No se trata por tanto de la técnica, que también, se trata de entender cómo vemos, cómo percibimos lo que nos rodea y cómo luego lo representamos. Por eso no hay dibujo bueno o malo, no hay fallo, sólo proceso de aprendizaje y fascinación. No aprendemos a dibujar, aprendemos a mirar y también cómo pensamos. Esto hace muy difícil encajar las artes dentro de un sistema evaluador que sólo trata contenidos. La expresión artística no cabe en semejante esquema, de ahí que queden olvidadas.

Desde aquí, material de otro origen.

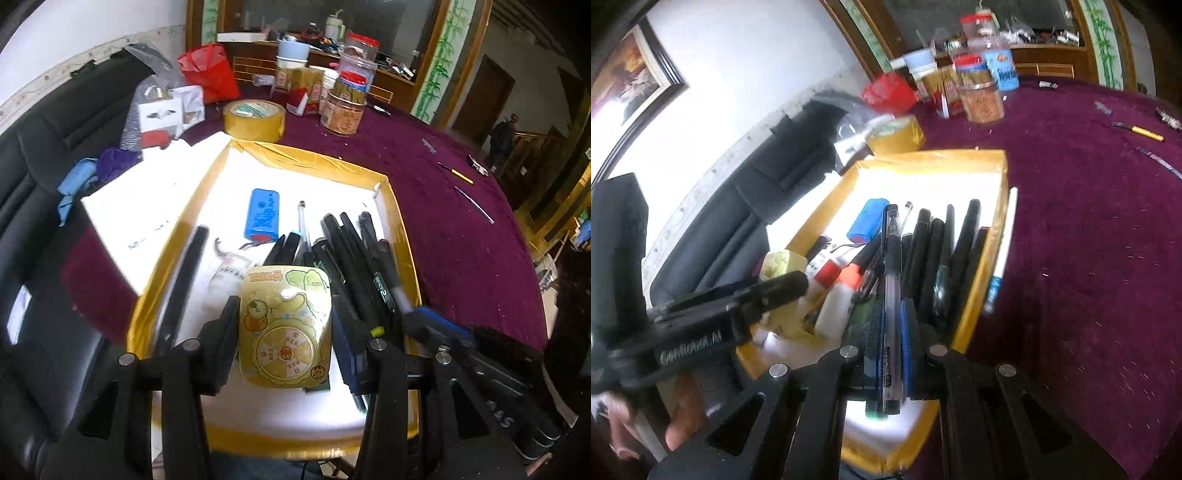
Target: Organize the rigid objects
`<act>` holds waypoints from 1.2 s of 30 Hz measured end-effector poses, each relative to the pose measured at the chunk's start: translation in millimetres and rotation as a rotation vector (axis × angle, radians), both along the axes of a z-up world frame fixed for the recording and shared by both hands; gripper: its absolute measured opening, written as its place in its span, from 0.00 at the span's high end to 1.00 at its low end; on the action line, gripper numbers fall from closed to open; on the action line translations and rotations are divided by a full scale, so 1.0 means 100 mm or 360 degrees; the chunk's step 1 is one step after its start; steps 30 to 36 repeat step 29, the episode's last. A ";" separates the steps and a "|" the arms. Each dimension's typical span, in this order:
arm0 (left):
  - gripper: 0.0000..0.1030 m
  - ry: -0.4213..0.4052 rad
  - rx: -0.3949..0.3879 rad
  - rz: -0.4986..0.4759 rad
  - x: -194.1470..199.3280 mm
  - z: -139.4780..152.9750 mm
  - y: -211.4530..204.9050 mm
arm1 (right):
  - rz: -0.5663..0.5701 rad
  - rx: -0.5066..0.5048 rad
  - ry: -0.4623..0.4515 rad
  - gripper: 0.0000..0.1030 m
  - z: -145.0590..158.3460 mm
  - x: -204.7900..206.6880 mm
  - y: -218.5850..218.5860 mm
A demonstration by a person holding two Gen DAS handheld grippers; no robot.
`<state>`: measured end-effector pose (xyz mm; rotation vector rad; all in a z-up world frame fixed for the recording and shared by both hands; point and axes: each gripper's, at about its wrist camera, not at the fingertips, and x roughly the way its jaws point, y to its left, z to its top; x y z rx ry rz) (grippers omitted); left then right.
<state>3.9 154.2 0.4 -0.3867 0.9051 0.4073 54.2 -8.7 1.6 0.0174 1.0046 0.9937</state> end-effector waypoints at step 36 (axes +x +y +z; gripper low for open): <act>0.22 0.0063 0.0355 0.0054 -0.09 -0.04 -0.13 | -0.0056 -0.0058 -0.0251 0.49 0.07 -0.17 -0.14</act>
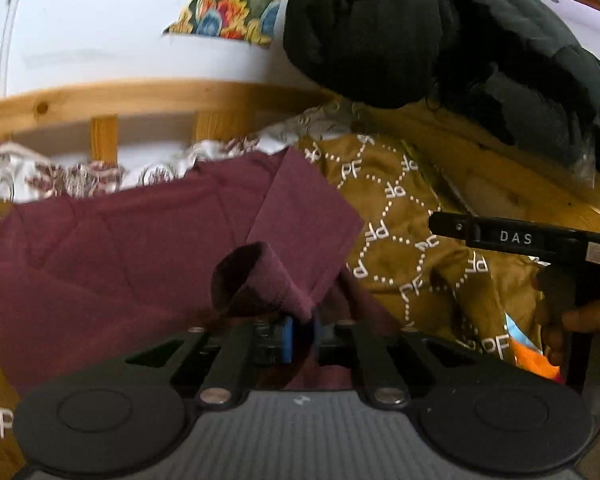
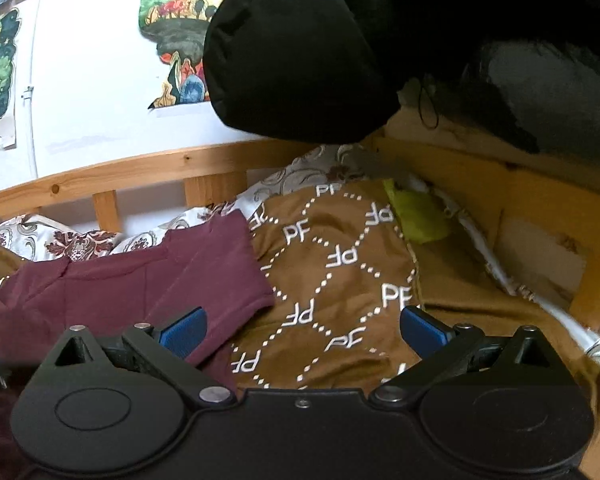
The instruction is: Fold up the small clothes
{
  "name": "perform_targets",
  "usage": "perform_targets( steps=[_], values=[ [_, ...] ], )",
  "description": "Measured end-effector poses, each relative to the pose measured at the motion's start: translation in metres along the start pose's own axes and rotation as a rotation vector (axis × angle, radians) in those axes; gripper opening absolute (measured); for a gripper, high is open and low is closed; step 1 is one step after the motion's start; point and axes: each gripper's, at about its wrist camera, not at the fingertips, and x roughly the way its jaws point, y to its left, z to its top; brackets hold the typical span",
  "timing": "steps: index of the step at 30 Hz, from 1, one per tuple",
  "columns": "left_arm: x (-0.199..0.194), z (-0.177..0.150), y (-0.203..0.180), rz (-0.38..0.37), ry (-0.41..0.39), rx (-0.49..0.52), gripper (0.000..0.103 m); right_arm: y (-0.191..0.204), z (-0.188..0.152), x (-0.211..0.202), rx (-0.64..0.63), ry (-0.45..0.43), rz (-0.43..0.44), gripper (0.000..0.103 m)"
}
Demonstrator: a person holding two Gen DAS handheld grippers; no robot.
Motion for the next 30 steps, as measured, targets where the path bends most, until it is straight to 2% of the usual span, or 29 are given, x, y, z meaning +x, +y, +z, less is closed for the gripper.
perform_targets(
  steps=[1,3,7,10,13,17,19,22,25,27,30],
  values=[
    [-0.004,-0.001,0.003,0.005,0.003,-0.012,0.058,0.001,-0.002,0.002,0.003,0.008,0.01,0.102],
    [-0.017,0.001,0.007,0.028,-0.023,-0.039,0.085,0.007,-0.004,0.004,0.003,0.026,0.033,0.102],
    [-0.041,0.012,0.018,0.042,-0.044,-0.063,0.092,0.024,-0.011,0.006,-0.008,0.057,0.09,0.102],
    [-0.061,0.02,0.03,0.089,-0.044,-0.082,0.099,0.036,-0.016,0.006,-0.029,0.066,0.13,0.102],
    [-0.079,0.025,0.049,0.187,-0.032,-0.097,0.102,0.045,-0.018,0.002,-0.043,0.059,0.179,0.102],
    [-0.085,0.019,0.087,0.459,0.035,-0.108,0.102,0.055,-0.019,-0.002,-0.039,0.07,0.284,0.102],
    [-0.083,0.009,0.113,0.529,0.044,-0.148,0.102,0.063,-0.022,-0.001,-0.036,0.101,0.333,0.102],
    [-0.078,-0.008,0.156,0.518,0.054,-0.318,0.098,0.077,-0.029,0.007,-0.051,0.178,0.368,0.102],
    [-0.072,-0.011,0.185,0.446,0.054,-0.463,0.093,0.087,-0.038,0.017,-0.082,0.244,0.346,0.101],
    [-0.064,-0.009,0.195,0.407,0.047,-0.489,0.09,0.087,-0.042,0.024,-0.084,0.272,0.317,0.099],
    [-0.046,-0.011,0.202,0.37,0.072,-0.491,0.079,0.082,-0.044,0.032,-0.05,0.302,0.28,0.096]
  ],
)
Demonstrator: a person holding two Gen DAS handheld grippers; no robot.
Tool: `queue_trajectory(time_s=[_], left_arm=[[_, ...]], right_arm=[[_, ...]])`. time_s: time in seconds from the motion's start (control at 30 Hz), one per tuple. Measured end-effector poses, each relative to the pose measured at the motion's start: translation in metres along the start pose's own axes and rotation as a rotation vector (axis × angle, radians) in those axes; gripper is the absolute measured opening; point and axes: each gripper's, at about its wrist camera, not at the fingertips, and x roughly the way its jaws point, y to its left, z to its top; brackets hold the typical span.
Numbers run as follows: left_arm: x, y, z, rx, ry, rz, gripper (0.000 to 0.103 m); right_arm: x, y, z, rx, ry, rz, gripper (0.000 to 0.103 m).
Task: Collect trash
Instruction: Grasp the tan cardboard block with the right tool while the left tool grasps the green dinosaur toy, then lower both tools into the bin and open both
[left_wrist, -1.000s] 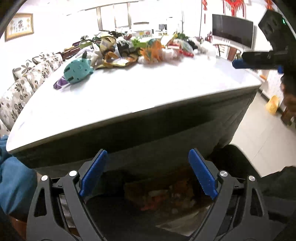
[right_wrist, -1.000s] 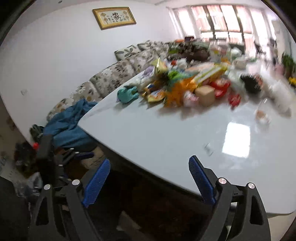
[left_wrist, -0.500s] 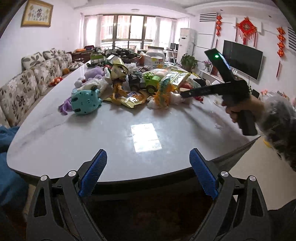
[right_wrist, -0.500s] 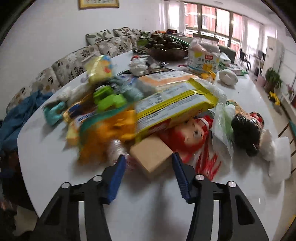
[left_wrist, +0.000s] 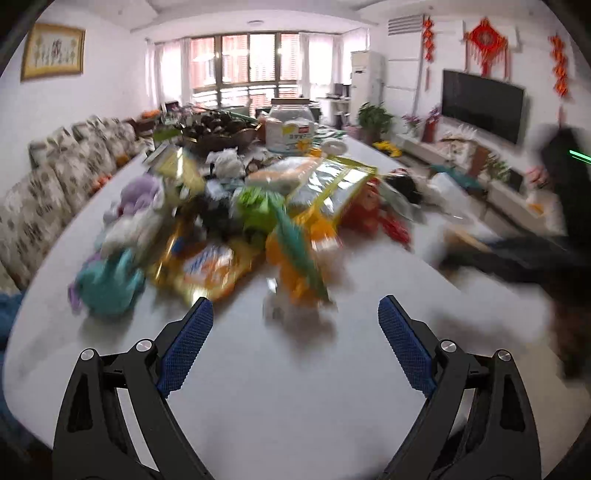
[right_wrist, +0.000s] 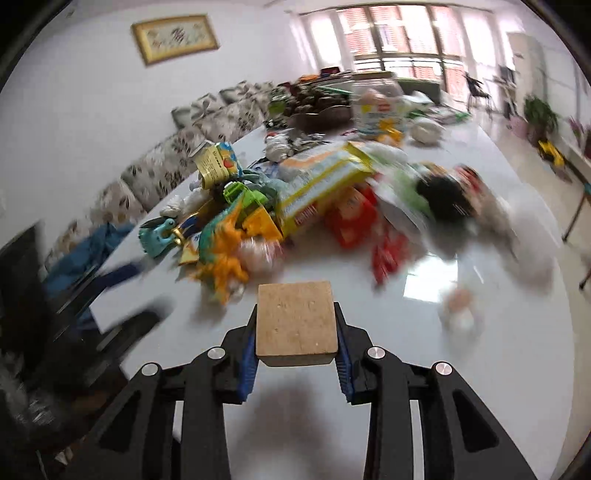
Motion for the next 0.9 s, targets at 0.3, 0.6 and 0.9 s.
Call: queue_trajectory(time_s=[0.3,0.6,0.9], left_arm=[[0.042,0.020,0.034,-0.105,0.075,0.007,0.039],[-0.149,0.031,0.007,-0.014,-0.179,-0.083,0.040],[-0.194,0.023,-0.084,-0.035,-0.065,-0.230,0.040]], right_arm=[[-0.029,-0.009,-0.075,0.105,0.026,0.003,0.035],[-0.063,0.024,-0.071,0.076,-0.087,0.109,0.035],[-0.071,0.087,-0.105,-0.037,-0.006,0.188,0.035]])
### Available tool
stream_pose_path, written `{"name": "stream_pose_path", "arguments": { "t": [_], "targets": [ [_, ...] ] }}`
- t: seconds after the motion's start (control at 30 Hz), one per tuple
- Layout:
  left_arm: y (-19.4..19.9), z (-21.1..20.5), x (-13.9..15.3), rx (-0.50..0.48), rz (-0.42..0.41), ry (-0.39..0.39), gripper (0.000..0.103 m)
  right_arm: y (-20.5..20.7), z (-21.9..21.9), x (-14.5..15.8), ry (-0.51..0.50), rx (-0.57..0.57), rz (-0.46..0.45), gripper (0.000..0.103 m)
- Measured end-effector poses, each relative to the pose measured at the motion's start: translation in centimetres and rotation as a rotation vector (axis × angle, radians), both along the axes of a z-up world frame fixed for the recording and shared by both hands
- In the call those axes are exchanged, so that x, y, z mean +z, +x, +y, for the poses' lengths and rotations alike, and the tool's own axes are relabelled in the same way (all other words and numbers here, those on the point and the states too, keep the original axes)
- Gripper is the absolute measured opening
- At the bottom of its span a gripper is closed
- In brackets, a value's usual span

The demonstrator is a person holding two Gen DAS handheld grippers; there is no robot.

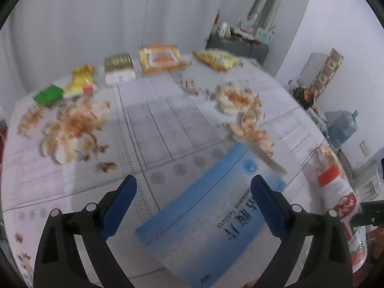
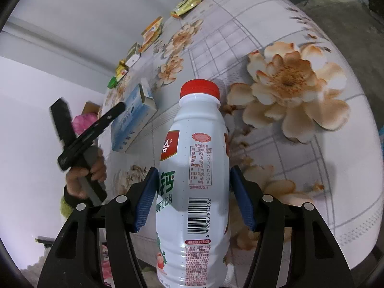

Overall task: Collect trash
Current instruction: 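Grasp the white milk bottle with the right tool while the left tool grasps the blue medicine box, then lift the medicine box and milk bottle off the table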

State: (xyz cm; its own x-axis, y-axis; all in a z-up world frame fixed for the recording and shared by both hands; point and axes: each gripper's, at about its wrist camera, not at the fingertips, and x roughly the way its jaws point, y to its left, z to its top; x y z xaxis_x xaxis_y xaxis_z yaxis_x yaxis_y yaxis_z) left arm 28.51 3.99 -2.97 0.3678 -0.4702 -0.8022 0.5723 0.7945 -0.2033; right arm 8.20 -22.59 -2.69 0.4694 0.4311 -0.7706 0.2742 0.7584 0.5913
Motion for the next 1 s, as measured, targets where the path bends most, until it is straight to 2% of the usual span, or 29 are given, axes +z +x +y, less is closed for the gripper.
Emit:
{"name": "stream_pose_path", "arguments": {
  "t": [0.1, 0.27, 0.33, 0.47, 0.53, 0.6, 0.63, 0.73, 0.8, 0.9, 1.0],
  "targets": [
    [-0.9, 0.6, -0.4, -0.02, 0.091, -0.065, 0.094, -0.5, -0.2, 0.1, -0.006, -0.001, -0.002, 0.058],
    [-5.0, 0.4, 0.1, -0.121, 0.129, -0.091, 0.094, -0.1, 0.1, 0.0, -0.008, 0.003, -0.007, 0.058],
    [-5.8, -0.3, 0.5, -0.125, 0.099, -0.069, 0.094, -0.2, 0.0, 0.0, -0.008, 0.001, -0.008, 0.058],
    [-5.6, -2.8, 0.2, -0.092, 0.03, 0.055, 0.094, -0.4, -0.1, 0.0, -0.009, -0.011, -0.008, 0.058],
    [-5.3, -3.4, -0.2, -0.088, 0.027, 0.072, 0.093, -0.6, -0.1, 0.1, -0.012, -0.015, -0.008, 0.058],
    [-5.1, -3.9, -0.6, -0.068, 0.027, 0.102, 0.077, -0.7, 0.0, 0.2, -0.019, -0.015, -0.01, 0.058],
    [-5.1, -4.0, -0.6, -0.051, 0.014, 0.11, 0.076, -0.7, 0.0, 0.2, -0.023, -0.012, -0.011, 0.058],
    [-5.8, -3.6, -0.5, -0.038, 0.032, 0.089, 0.075, -1.0, 0.1, 0.3, -0.031, -0.009, -0.017, 0.057],
    [-7.0, -3.3, -0.4, -0.034, 0.04, 0.105, 0.075, -1.4, 0.1, 0.2, -0.027, -0.008, -0.015, 0.057],
    [-9.9, -2.5, -0.1, -0.025, 0.056, 0.113, 0.075, -3.0, -0.1, 0.3, -0.034, -0.008, -0.017, 0.057],
    [-13.7, -0.7, 0.0, 0.0, 0.093, 0.083, 0.075, -4.9, -0.2, 0.4, -0.04, -0.007, -0.015, 0.057]
  ]
}}
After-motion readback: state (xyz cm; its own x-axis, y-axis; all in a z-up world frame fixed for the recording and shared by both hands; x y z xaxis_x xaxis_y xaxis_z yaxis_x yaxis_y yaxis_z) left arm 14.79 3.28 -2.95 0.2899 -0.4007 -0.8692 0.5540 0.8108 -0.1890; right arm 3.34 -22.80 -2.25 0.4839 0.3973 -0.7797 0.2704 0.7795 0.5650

Al leer vuestro comentario sobre el ‘ver’ y el ‘saber’, sobre como las criaturas dibujan lo que saben de un objeto más que lo que ven de él, me pregunto por lo que se ‘sabe’ y cómo se sabe. Más allá de las perspectivas están también otros elementos que perturban la ‘mirada’. Así, por ejemplo, las niñas, con frecuencia, al dibujar su autorretrato se representan con largos vestidos y tacones (aun cuando visten pantalones y playeras), largas melenas (aun cuando llevan pelo corto o recogido), gruesos labios, cinturas de avispa… lo que revela que su ‘saber’ está poblado del mandato del ‘otro’. Como diría Batjín, «vivo en un mundo poblado de palabras ajenas», pero no es sólo un asunto de palabras, sino de intenciones. Por eso se hace necesario ensanchar la experiencia de las criaturas si queremos -como Vigotskii, ‘La imaginación y el arte en la infancia’ (Ensayo psicológico)- proporcionarles una base suficientemente sólida para su actividad creadora.
Y no nos resulta fácil, al fin y al cabo esos elementos que perturban la mirada también los sufrimos y nuestra experiencia también se ha de ensanchar para no reproducir intenciones ajenas. En cualquier caso, ese proceso de ensanchamiento y des/aprendizaje nos resulta apasionante.
Es un gusto siempre escucharte Esperanza, muchas gracias por tu mensaje y las referencias.